1. The Hierarchy Beneath the Timetable
Glance at any school timetable and the hierarchy is plain.
At the top sit language, math, English — the so-called "core subjects," heaviest in weight, highest in standing. Below them, the other academic classes. Settled at the very bottom are music, art, and physical education, the so-called "minor subjects." Their fate is known to all: they can be borrowed at any time by a core subject, squeezed out by an exam, postponed indefinitely until "after the college entrance exam."
This timetable quietly teaches every child a strictly ranked set of values: using the head is higher, using the body is lower; what can be traded for points matters, what can't be traded for points is dispensable.

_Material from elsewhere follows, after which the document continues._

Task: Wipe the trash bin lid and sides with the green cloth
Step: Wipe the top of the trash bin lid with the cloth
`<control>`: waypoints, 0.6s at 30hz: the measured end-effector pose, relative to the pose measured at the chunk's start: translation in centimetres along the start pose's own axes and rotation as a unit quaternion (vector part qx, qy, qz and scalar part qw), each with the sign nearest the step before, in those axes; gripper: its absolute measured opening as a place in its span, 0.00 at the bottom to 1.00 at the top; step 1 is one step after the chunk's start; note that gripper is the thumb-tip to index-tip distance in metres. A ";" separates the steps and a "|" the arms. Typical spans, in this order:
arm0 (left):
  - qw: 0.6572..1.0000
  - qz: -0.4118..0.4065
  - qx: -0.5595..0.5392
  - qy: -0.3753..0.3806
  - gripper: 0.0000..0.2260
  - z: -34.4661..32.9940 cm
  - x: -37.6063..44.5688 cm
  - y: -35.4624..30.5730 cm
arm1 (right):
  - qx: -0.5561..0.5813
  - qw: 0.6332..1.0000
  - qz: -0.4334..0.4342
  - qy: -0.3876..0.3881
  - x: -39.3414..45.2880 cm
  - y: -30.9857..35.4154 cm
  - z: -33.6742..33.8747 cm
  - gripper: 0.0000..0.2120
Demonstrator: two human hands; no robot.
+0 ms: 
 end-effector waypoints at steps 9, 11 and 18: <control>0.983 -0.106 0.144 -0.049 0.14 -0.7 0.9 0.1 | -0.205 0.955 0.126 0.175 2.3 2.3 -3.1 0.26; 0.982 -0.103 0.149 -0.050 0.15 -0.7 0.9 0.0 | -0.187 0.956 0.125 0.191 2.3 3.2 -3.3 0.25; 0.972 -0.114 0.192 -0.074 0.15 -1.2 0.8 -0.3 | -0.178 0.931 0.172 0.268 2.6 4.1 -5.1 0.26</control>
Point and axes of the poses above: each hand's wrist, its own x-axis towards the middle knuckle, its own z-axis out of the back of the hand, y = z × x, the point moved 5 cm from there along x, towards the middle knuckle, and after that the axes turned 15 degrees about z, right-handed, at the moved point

Ken Robinson named it precisely: in nearly every education system on earth, the subjects line up in the same pyramid, with the arts firmly at the base. But this ranking rests not on human nature — it rests on what nineteenth-century industrial society needed from its labor force. It wanted workers who could calculate and write, not whole human beings. We still live inside that ranking to this day, without ever noticing.

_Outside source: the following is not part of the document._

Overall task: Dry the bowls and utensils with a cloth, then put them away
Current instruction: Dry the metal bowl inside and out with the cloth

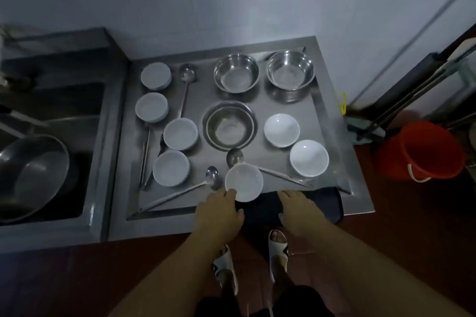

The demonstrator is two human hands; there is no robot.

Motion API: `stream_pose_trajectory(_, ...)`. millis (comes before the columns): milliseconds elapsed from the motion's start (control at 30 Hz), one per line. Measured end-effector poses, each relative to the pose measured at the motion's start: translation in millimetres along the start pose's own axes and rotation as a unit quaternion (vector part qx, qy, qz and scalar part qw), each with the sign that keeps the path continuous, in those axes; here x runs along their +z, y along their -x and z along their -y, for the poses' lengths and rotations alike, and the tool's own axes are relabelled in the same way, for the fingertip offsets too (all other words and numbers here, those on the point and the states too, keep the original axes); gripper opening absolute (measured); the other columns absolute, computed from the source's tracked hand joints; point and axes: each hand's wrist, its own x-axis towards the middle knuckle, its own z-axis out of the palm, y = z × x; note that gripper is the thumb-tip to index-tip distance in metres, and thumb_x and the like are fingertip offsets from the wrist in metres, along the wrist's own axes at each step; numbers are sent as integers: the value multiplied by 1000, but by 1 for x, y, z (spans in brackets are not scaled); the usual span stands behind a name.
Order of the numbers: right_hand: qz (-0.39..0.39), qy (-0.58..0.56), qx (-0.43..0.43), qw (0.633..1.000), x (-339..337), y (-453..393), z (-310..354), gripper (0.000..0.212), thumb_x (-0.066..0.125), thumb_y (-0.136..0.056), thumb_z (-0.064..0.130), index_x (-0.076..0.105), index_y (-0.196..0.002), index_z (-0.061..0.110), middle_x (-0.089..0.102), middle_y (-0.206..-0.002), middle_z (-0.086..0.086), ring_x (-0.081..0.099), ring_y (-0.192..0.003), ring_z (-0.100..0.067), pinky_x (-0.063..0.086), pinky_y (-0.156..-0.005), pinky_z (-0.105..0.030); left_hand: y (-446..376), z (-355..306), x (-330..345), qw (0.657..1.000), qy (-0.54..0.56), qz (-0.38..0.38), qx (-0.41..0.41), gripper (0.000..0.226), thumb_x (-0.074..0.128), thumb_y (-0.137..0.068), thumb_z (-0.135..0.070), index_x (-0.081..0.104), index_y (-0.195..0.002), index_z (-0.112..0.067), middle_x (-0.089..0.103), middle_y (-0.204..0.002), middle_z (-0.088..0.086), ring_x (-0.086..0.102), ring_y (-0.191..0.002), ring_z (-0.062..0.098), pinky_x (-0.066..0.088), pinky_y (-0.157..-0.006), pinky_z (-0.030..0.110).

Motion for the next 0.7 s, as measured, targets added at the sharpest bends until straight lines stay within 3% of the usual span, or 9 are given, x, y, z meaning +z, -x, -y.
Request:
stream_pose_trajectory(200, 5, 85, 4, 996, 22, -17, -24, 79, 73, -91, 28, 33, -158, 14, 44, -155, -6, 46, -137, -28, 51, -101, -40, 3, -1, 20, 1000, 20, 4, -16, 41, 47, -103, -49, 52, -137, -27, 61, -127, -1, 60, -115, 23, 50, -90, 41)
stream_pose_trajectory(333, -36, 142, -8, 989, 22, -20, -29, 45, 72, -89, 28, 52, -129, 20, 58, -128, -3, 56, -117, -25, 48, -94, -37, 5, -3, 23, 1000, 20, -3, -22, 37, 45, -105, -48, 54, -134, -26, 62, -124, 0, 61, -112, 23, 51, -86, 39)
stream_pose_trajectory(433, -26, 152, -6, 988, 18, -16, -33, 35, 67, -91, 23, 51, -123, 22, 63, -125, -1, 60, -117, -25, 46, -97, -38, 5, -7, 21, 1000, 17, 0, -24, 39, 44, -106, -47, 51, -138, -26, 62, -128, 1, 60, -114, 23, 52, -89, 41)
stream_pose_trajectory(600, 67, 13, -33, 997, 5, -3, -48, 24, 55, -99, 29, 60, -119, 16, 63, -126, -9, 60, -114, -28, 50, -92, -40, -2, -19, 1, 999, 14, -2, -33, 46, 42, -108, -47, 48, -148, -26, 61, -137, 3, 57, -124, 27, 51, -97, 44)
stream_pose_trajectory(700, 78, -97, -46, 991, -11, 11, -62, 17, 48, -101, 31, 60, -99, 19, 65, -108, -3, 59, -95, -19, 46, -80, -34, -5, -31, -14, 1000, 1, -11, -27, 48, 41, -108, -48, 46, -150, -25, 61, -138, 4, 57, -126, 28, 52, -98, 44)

2. Art Isn't Decoration — It's Another Way of Thinking
We treat art as decoration because we've misunderstood it.
The American art educator Elliot Eisner spent his life refuting that misunderstanding. In *The Arts and the Creation of Mind* he writes: art is not a garnish outside the academic subjects, but an irreplaceable mode of cognition. Language and number handle what can be precisely defined and measured as right or wrong; but vast amounts of important experience in a life — the subtlety of an emotion, the texture of a relationship, a feeling that can't be put into words yet is utterly real — lie beyond the reach of language and number. Art is exactly the tool by which human beings think through, express, and grasp this part of experience.

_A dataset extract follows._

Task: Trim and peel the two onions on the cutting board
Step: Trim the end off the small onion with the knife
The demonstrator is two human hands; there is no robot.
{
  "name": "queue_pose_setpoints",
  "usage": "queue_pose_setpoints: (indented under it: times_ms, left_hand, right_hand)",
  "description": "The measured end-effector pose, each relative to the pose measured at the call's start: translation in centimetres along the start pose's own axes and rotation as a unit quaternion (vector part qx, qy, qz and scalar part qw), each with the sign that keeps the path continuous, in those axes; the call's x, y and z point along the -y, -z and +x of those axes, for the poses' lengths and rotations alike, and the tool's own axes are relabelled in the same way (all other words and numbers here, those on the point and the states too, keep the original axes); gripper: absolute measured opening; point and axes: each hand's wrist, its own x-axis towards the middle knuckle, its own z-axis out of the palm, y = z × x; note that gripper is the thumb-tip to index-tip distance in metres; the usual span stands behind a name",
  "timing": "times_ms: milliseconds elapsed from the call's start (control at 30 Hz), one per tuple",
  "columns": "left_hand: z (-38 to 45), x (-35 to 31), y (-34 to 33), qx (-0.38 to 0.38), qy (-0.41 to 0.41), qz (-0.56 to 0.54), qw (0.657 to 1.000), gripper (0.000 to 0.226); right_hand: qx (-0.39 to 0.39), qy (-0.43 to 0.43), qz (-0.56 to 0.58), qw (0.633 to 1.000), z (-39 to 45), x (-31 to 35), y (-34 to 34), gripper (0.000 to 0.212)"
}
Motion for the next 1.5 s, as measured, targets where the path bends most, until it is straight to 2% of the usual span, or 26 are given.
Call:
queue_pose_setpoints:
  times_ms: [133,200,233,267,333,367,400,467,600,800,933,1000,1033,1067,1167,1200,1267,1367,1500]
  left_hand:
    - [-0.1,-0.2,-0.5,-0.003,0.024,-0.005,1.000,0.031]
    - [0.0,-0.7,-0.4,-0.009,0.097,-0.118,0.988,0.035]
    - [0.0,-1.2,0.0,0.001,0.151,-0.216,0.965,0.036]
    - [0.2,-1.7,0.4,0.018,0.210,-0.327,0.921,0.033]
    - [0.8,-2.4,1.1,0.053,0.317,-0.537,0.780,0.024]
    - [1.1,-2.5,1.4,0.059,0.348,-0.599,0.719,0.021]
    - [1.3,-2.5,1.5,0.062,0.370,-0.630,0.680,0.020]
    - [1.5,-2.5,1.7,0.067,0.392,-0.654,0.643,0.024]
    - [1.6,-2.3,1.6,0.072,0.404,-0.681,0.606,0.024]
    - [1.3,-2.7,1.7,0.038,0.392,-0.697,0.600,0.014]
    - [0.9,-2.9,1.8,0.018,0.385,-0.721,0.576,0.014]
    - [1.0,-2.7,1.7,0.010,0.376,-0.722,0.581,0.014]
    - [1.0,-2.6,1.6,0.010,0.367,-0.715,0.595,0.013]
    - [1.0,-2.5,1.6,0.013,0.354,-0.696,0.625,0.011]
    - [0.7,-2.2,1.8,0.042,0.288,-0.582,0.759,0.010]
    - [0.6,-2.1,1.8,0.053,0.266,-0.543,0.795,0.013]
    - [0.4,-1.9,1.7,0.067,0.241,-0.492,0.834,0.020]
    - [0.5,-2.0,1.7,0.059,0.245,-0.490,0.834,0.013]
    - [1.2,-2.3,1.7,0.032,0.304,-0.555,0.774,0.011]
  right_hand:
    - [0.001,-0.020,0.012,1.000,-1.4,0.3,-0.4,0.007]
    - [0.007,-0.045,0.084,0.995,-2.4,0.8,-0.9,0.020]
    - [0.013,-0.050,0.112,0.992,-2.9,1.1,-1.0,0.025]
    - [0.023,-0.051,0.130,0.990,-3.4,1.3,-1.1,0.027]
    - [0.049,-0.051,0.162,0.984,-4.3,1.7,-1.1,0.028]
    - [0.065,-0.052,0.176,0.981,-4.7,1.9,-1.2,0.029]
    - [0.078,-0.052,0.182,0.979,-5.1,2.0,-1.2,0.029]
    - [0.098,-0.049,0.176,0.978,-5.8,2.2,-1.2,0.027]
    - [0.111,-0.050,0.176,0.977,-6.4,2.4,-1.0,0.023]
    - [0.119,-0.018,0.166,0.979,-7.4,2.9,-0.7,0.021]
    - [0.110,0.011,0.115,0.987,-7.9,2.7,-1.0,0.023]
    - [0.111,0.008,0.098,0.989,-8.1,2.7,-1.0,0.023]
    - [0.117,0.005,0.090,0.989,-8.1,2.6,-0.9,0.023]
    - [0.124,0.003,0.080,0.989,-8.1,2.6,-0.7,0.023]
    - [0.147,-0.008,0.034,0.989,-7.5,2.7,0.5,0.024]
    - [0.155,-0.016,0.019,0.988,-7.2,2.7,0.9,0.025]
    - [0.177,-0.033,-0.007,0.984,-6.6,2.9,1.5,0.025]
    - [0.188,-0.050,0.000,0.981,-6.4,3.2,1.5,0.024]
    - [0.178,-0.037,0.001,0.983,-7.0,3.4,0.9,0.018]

What a child does in a painting, in music, in a passage of dance is no "lower" than solving an equation. He is using another kind of intelligence to order the inner world he can't yet put into words. To give a child the arts, Eisner said, is not to add one more accomplishment, but to give him richer ways to experience and understand this world — and to strip art away is to cut off an entire dimension of how a person perceives.
The same is true of sport. The body is not a vehicle for carrying the head to the classroom. What a person gains while running, contending, cooperating — when the body reaches its limit and breaks through it — about himself, about will, about trust in his teammates, no academic subject can replace.
3. Piecing the Divided Self Back Together
Why does this matter so much to a child who hates school?
Because a child long trapped in a system that "uses only the head, compares only scores" is often divided: the head used and judged over and over, while the body is ignored and the emotions suppressed — that self who can feel, express, and create left out in the cold for too long, all but withered. His aversion to school is sometimes the signal that this division has reached its limit: a person cut in half cannot live well, much less learn well.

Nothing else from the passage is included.